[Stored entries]
===============

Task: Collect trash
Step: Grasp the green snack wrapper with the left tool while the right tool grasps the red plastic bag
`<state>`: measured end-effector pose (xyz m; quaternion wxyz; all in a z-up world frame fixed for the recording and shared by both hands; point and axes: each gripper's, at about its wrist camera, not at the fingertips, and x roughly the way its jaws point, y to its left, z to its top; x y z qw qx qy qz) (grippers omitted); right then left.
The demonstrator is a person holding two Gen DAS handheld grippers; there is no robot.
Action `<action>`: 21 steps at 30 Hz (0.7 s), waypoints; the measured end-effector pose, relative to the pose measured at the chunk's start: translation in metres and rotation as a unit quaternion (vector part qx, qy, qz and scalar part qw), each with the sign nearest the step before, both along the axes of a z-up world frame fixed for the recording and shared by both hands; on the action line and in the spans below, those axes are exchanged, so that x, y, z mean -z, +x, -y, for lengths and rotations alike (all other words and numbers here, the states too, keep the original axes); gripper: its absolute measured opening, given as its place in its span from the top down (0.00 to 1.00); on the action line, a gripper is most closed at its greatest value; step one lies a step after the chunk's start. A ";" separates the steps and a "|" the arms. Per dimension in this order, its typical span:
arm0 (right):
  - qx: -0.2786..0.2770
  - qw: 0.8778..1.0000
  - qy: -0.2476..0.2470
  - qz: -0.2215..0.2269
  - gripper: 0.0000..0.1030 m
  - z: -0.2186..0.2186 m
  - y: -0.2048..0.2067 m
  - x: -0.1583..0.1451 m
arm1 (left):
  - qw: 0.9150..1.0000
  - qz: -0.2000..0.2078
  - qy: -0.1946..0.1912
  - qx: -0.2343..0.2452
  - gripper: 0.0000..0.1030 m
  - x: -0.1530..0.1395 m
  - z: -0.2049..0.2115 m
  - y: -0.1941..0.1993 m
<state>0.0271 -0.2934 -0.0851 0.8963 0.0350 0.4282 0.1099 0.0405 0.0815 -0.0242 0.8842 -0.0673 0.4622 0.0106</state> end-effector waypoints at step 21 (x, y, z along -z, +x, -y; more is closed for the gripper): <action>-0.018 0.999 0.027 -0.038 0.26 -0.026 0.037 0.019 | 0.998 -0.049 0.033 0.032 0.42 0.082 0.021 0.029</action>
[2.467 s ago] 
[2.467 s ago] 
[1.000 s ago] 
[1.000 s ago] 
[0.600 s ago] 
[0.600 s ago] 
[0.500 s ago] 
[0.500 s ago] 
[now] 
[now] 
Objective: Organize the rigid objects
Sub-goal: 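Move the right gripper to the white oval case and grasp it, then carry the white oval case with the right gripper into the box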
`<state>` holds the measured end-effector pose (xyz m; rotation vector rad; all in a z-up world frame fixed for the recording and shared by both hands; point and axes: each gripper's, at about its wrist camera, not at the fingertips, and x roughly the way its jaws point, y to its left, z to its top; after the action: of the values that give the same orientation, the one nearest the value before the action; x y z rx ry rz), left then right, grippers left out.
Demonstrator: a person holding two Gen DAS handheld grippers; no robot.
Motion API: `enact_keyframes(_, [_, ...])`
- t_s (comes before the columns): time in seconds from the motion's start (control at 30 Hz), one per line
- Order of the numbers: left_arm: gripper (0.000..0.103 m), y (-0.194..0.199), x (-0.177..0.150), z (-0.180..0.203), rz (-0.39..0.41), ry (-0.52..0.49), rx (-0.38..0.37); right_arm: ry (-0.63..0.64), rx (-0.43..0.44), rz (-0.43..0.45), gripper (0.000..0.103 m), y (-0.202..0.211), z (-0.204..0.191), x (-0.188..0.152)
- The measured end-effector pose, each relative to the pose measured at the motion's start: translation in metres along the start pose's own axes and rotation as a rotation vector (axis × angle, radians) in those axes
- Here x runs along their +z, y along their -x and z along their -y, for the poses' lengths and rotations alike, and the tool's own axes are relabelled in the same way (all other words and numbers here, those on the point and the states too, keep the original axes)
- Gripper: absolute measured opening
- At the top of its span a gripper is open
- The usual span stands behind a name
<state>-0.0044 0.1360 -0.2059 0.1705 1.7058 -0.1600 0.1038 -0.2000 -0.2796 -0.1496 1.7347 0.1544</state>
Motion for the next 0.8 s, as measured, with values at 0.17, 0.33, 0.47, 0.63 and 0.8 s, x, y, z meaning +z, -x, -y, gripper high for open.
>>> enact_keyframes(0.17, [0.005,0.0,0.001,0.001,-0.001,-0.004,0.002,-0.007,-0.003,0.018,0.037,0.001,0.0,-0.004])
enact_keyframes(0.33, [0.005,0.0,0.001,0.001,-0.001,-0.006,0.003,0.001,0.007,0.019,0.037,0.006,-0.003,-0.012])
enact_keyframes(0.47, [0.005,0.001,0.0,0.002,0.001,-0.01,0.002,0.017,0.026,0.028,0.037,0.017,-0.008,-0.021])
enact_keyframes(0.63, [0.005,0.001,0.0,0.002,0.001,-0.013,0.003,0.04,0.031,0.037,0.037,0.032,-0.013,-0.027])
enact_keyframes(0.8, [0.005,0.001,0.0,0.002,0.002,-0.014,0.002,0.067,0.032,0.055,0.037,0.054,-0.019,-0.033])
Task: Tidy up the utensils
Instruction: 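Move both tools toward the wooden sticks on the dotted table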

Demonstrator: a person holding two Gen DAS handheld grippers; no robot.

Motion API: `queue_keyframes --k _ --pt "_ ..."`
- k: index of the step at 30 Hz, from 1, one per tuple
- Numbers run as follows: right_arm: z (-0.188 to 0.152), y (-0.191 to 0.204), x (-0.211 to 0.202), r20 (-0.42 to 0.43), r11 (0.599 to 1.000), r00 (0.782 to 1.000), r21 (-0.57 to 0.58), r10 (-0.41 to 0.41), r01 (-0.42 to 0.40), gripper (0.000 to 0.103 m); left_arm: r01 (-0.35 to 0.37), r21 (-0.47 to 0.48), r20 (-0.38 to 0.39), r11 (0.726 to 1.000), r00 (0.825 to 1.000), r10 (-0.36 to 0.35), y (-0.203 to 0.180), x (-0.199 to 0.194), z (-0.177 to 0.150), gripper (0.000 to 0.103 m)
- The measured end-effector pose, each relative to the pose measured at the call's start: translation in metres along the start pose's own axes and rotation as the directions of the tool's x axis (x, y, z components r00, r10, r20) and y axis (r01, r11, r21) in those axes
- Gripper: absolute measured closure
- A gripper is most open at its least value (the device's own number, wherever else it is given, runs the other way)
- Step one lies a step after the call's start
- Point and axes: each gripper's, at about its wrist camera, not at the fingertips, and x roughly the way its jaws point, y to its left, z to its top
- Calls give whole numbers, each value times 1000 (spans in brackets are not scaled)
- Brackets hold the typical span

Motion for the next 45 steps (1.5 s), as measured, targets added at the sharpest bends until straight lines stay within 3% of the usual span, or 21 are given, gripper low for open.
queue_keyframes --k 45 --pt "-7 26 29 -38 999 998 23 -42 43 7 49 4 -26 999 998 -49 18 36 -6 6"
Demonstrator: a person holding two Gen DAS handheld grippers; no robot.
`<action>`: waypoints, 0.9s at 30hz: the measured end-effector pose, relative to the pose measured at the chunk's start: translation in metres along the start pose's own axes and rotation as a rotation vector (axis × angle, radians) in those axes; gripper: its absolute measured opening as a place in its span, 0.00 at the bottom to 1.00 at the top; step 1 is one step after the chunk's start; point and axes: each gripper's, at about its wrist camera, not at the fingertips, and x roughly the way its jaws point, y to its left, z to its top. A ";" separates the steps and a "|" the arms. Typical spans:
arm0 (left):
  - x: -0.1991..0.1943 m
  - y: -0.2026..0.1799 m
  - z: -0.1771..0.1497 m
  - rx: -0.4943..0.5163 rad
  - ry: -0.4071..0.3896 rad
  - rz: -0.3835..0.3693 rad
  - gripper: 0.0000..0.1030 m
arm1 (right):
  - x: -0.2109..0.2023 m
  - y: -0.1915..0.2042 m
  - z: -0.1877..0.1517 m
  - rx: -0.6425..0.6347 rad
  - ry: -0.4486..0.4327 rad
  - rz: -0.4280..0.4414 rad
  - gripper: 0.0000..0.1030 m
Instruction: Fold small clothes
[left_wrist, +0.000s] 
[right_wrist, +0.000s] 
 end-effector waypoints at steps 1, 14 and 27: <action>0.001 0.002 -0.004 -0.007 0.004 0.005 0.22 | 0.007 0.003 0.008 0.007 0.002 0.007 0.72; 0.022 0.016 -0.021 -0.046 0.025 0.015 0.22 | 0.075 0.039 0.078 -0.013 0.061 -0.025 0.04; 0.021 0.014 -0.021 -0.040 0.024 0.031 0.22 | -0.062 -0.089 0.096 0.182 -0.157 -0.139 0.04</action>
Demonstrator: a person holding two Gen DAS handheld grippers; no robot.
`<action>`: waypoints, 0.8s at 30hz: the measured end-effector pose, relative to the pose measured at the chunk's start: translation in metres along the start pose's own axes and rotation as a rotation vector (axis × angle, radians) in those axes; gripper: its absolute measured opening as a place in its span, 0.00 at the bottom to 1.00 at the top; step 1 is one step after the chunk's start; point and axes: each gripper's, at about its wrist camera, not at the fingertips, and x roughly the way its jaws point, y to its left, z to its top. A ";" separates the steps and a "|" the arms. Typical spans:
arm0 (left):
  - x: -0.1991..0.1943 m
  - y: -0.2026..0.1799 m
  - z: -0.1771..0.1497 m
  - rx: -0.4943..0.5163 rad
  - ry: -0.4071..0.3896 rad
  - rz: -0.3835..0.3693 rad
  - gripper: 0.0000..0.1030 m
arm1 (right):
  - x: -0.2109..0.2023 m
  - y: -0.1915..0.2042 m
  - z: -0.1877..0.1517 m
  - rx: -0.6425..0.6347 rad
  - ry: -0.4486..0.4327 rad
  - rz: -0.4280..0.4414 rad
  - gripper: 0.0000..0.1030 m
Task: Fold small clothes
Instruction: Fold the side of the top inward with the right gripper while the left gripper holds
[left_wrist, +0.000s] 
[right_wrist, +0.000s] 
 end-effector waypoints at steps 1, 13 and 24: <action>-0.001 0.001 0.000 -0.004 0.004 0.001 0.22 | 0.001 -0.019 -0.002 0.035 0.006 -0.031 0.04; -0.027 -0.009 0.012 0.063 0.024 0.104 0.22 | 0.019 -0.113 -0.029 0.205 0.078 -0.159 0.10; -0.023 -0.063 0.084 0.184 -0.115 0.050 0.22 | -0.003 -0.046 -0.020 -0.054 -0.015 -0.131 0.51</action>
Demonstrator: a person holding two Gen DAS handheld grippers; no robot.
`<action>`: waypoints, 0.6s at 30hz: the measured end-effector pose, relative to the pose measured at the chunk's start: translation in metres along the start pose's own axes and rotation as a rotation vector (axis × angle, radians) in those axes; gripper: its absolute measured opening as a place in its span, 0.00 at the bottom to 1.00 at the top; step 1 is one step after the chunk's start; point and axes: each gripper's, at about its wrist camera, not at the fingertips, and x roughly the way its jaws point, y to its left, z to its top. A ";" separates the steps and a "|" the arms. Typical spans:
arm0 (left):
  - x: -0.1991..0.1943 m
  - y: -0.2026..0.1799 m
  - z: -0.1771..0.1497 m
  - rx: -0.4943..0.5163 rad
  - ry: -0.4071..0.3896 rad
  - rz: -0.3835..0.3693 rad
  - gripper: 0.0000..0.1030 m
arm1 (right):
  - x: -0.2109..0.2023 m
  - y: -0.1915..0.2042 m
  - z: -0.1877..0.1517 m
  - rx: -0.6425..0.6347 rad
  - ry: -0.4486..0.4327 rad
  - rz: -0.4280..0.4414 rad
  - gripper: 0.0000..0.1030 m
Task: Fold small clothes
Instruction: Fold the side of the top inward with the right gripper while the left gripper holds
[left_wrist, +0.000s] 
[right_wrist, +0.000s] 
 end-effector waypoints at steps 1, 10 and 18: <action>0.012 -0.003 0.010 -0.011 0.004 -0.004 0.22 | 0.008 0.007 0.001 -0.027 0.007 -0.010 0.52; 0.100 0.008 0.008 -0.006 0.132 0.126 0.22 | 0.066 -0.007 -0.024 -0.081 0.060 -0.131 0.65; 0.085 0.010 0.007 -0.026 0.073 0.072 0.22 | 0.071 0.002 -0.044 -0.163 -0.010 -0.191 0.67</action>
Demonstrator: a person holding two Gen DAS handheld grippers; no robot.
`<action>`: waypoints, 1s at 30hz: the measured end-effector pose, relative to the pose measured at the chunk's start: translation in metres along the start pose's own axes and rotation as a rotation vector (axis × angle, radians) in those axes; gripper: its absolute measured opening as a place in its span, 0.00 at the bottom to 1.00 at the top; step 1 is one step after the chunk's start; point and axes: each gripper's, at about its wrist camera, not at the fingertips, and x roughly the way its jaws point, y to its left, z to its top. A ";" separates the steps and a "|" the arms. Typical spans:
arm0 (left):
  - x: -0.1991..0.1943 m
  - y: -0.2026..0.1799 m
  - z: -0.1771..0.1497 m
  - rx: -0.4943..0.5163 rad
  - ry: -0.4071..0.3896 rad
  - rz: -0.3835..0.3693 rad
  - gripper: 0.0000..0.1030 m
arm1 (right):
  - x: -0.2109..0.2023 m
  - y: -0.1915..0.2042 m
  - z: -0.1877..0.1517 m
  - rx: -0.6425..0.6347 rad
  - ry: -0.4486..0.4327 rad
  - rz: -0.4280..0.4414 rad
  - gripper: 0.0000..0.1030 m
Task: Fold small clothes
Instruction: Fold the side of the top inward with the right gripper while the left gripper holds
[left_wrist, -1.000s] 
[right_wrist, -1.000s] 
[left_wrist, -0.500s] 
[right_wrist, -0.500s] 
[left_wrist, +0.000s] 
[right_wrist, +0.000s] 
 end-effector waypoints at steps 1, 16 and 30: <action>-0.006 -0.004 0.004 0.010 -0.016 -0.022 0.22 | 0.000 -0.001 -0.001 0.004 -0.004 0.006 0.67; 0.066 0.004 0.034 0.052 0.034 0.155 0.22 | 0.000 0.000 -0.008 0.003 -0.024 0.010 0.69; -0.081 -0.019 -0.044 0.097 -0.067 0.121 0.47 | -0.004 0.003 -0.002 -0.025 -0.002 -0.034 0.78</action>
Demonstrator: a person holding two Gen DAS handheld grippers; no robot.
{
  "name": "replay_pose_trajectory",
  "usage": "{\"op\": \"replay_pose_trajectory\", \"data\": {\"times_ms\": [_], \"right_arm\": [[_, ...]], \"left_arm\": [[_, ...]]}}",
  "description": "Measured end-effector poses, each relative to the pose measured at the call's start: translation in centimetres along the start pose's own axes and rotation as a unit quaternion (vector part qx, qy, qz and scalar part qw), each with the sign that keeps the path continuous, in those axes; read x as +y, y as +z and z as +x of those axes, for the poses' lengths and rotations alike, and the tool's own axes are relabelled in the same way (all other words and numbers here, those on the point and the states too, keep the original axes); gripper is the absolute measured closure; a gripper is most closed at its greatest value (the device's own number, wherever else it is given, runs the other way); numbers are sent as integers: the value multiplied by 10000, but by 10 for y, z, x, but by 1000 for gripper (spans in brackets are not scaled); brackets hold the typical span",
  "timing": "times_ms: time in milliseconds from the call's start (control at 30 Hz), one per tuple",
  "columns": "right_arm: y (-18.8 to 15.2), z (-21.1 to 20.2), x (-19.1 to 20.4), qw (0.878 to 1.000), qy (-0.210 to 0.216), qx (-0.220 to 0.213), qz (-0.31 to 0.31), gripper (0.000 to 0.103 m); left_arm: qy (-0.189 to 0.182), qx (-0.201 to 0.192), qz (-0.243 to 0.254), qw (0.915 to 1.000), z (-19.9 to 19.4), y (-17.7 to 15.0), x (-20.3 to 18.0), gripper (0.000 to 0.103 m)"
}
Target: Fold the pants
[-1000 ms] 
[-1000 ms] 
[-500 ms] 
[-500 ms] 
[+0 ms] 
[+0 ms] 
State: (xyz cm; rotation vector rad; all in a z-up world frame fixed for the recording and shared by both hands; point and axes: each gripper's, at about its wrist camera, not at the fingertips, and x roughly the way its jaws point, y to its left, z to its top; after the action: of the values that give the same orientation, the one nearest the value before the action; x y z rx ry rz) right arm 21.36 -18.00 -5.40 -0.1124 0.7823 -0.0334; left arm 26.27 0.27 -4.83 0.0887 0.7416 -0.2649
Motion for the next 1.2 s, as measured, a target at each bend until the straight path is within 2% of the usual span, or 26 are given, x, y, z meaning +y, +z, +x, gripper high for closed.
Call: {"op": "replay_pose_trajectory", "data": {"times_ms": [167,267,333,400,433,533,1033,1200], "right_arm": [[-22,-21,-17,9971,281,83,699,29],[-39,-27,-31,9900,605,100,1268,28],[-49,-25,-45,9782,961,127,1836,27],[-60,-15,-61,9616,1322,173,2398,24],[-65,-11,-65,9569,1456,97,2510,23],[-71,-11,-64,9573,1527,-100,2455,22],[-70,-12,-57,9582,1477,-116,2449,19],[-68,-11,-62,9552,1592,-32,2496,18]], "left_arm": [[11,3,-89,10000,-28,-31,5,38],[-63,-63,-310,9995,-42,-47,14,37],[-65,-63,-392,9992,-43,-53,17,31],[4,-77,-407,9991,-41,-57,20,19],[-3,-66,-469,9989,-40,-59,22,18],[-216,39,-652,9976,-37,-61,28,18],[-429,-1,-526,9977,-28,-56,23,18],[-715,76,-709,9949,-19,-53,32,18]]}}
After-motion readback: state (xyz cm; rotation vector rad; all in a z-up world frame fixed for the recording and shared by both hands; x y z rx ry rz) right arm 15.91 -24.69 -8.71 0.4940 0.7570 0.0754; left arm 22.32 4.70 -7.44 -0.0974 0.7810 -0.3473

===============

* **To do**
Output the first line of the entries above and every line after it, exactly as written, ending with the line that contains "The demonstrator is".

* **Answer box**
Task: Collect trash
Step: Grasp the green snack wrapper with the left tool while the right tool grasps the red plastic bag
`<state>`: measured end-effector pose (xyz m; quaternion wxyz; all in a z-up world frame fixed for the recording and shared by both hands; point and axes: each gripper's, at about its wrist camera, not at the fingertips, and x roughly the way its jaws point, y to its left, z to its top; x y z qw qx qy qz) (grippers omitted); right then left.
The demonstrator is a person holding two Gen DAS handheld grippers; there is no robot.

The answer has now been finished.